Reputation: 361
I wrote a C++ code to solve a linear system A.x = b
where A
is a symmetric matrix by first diagonalizing the matrix A = V.D.V^T
with LAPACK(E) (because I need the eigenvalues later) and then solving x = A^-1.b = V^T.D^-1.V.b
where of course V
is orthogonal.
Now I would like to optimize this last operation as much as possible, e.g. by using (C)BLAS routines and OpenMP.
Here is my naive implementation:
// Solve linear system A.X = B for X (V contains eigenvectors and D eigenvalues of A)
void solve(const double* V, const double* D, const double* B, double* X, const int& N)
{
#ifdef _OPENMP
#pragma omp parallel for
#endif
for (int i=0; i<N; i++)
{
for (int j=0; j<N; j++)
{
for (int k=0; k<N; k++)
{
X[i] += B[j] * V[i+k*N] * V[j+k*N] / D[k];
}
}
}
}
All arrays are C-style arrays, where V
is of size N^2
, D
is of size N
, B
is of size N
and X
is of size N
(and initialized with zeros).
For now, this naive implementation is very slow and is the bottleneck of the code. Any hints and help would be very appreciated !
Thanks
EDIT Thanks to Jérôme Richard's answer and comment I further optimized his solution by calling BLAS and parallelizing the middle loop with OpenMP. On a 1000x1000 matrix, this solution is ~4 times faster as his proposition, which itself was 1000 times faster than my naive implementation.
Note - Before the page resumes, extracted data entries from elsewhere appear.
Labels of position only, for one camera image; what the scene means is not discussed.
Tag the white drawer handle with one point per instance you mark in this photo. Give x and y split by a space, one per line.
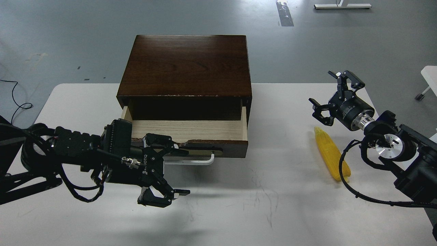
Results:
198 161

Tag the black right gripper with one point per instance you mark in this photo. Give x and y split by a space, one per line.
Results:
351 111

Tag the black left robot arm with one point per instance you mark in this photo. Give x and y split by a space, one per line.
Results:
39 158

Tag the dark wooden cabinet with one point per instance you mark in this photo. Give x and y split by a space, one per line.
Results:
187 77

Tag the yellow corn cob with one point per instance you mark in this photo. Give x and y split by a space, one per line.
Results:
329 152

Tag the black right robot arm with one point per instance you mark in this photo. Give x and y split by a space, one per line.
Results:
406 153

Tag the white table leg base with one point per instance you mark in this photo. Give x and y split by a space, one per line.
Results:
343 4

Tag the wooden drawer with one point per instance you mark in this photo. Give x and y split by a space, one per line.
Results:
227 138

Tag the grey floor tape strip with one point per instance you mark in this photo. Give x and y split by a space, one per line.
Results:
285 18

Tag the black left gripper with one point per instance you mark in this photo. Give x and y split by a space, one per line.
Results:
144 167

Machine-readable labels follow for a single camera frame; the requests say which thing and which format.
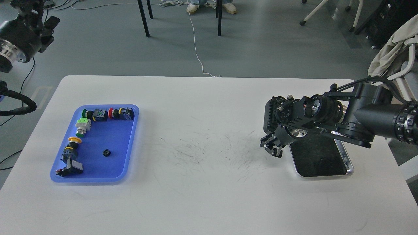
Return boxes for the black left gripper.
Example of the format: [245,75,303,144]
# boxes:
[0,0,61,73]

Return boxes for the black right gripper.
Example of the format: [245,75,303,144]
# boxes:
[260,123,308,158]

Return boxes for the black gear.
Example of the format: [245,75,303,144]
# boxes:
[103,149,111,157]

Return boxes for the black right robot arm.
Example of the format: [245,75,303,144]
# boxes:
[260,76,418,158]

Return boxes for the silver metal tray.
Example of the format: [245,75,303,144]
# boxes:
[289,129,354,179]

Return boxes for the blue plastic tray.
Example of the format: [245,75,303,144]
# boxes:
[50,104,140,183]

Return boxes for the black chair leg left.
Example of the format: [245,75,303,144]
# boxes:
[137,0,153,38]

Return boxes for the black chair leg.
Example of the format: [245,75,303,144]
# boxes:
[216,0,222,36]
[137,0,153,38]

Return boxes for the white green push button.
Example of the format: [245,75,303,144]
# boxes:
[75,117,91,137]

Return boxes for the white shoe right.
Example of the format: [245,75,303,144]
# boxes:
[222,3,237,14]

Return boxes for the white shoe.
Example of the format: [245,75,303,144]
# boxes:
[222,3,237,14]
[186,3,200,14]

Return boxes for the black chair leg right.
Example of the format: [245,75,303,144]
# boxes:
[216,0,222,36]

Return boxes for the white shoe left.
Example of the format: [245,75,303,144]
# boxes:
[186,3,200,14]

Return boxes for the beige cloth on chair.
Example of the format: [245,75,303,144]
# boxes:
[367,15,418,76]

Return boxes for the black cable on floor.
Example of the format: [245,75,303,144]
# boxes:
[0,0,79,172]

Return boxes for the green push button switch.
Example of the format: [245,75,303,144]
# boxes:
[81,109,108,121]

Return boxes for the red push button switch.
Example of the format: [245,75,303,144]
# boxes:
[108,107,135,121]

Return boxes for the yellow push button switch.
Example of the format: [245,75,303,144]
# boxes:
[61,136,82,163]

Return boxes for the white chair frame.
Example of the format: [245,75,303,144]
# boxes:
[388,38,417,101]

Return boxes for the white cable on floor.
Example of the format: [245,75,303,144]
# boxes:
[159,0,221,78]

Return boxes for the black switch with red tip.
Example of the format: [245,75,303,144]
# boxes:
[55,159,84,177]

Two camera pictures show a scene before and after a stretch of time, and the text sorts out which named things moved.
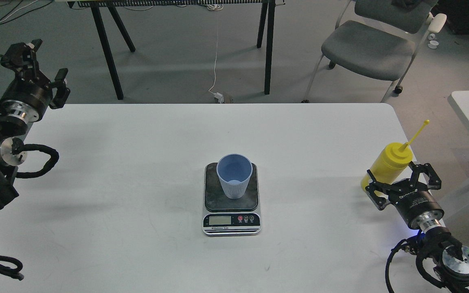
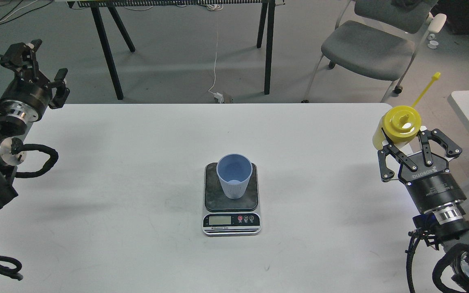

I found the #pragma omp parallel for simd
clause the be faster than other alternatives on two different machines with 4 and 20 cores respectively, for N=1000
and N=2000
.
void solve(const double* V, const double* D, const double* B, double* X, const int& N)
{
double* sum = new double[N]{0.};
cblas_dgemv(CblasColMajor,CblasTrans,N,N,1.,V,N,B,1,0.,sum,1);
#pragma omp parallel for simd
for (int i=0; i<N; ++i)
{
sum[i] /= D[i];
}
cblas_dgemv(CblasColMajor,CblasNoTrans,N,N,1.,V,N,sum,1,0.,X,1);
delete [] sum;
}
Upvotes: 1
Views: 341
Reputation: 50358
This code is currently highly memory-bound. Thus the resulting program will probably poorly scale (as long as compiler optimization are enabled). Indeed, on most common systems (eg. 1 socket non-NUMA processor) the RAM throughput is a shared resource between cores and also a scarce one. Moreover, the memory access pattern is inefficient and the algorithmic complexity of the code can be improved.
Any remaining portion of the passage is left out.